Comprehensive evaluation process of multinetwork construction security.

The network structure adopts a 6 × 2 × 1 double hidden layer network structure, which has fast training speed, small error, stable network structure, and good simulation effect. The mean square error is only 4.99 × 10, and the simulation evaluation results of the training samples do not exceed 0.2 points. In view of the problem of how to deal with the incomplete samples, the existing theoretical methods of safety evaluation are generally unable to deal with incomplete samples, and must be supplemented with specific values. The missing items are replaced with 0 points, 70 points, and 100 points, respectively, and the input parameters are completed for evaluation and simulation. After analysis and comparison, it is believed that the use of 70 points to replace the missing items has the least impact on the final evaluation results, and can be considered partial safety, which meets the requirements of construction site safety evaluation management.

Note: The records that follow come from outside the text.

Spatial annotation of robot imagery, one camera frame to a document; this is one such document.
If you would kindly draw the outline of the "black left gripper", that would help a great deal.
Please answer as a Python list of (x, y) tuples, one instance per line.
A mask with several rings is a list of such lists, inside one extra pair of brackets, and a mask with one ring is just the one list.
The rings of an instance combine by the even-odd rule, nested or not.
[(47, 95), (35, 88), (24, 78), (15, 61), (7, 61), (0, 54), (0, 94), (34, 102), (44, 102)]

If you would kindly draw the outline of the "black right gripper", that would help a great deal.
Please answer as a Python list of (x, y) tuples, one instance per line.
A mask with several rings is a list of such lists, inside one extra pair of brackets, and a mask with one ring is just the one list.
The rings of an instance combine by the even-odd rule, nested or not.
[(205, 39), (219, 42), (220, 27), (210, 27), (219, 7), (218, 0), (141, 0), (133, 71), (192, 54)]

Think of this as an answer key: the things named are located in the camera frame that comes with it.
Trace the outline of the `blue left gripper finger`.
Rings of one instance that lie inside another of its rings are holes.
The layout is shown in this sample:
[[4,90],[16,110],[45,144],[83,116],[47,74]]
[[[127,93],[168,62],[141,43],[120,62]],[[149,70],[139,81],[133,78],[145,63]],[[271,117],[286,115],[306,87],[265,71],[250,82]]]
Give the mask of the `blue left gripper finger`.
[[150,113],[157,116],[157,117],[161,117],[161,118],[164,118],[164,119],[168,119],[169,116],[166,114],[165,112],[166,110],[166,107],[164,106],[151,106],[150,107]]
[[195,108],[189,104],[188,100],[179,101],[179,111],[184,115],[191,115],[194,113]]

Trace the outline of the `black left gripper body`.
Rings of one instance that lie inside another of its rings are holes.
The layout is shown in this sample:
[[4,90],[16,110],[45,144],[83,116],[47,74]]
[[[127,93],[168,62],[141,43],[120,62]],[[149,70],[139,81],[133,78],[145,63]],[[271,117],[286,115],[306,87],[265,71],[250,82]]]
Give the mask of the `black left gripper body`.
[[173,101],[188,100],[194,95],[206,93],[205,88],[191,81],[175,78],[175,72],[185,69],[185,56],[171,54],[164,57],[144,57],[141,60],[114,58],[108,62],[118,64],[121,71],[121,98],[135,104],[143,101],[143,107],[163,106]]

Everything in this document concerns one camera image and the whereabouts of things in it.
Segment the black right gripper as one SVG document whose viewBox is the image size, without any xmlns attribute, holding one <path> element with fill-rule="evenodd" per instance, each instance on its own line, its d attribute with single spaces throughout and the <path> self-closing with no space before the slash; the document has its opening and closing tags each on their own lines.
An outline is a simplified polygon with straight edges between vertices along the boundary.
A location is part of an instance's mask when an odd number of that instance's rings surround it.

It can be clearly seen that the training effect of the network in Figure 9 has been significantly improved. Under the 8 × 1 neural network structure, MATLAB completed 5000 trainings in 37 seconds, and the final error was 0.000261, which was one-fifth of the final error of the 4 × 1 network. Then, examining the training results of the samples in this network: according to the neural network after training, the first group of samples scored 91 points, the simulation evaluation was 90.2877 points, the error was 0.78%, and the fourth group of samples scored 90 points. The simulation evaluation is 90.4423 points, the error is 0.749%, the error of the two groups of data is reduced to less than 1%, the training effect is good, and the absolute error is controlled within ±1%, which is basically acceptable in engineering practice.

Figure 9

Simulation of multiple neural network activation input evaluation.

6. Conclusion

This paper uses the powerful fault-tolerant ability of multiple neural networks to keep the network stable even when the input parameters have obvious deviations. Through the research on the relevant content of the safety evaluation theory, the shortcomings of the commonly used evaluation methods are analyzed, and the fuzzy mathematics is established for the theoretical basis of high-rise building construction safety evaluation research. Then, based on the principle of establishing evaluation indicators, combined with relevant regulations and expert opinions, a high-rise building construction safety evaluation index system is constructed; finally, a safety evaluation model based on fuzzy mathematics is constructed, and using that the evaluation model was verified by multiple neural networks. By using the established safety evaluation model to evaluate the construction enterprise instance, and using the evaluation results to analyze the aspects that the construction enterprise needs to improve. Considering filling the vacancies of the evaluation items with appropriate values, which will not significantly interfere with the evaluation results, let the neural network system identify its error attributes, and avoid repeated network construction, repeated training, and the emergence of problems such as the inability of the network after specific training to be generalized. Using the 11th sample of an office building to test the trained neural network, and continue to use MATLAB to test the neural network. In this paper, 0 points, 70 points of qualified points, and 100 points are considered to be substituted into the test sample parameters of the neural network, respectively. It may replace the missing evaluation items, observe the error between the evaluation result and the original comprehensive evaluation score, and finally decide which method to choose to deal with the missing items in the safety evaluation process.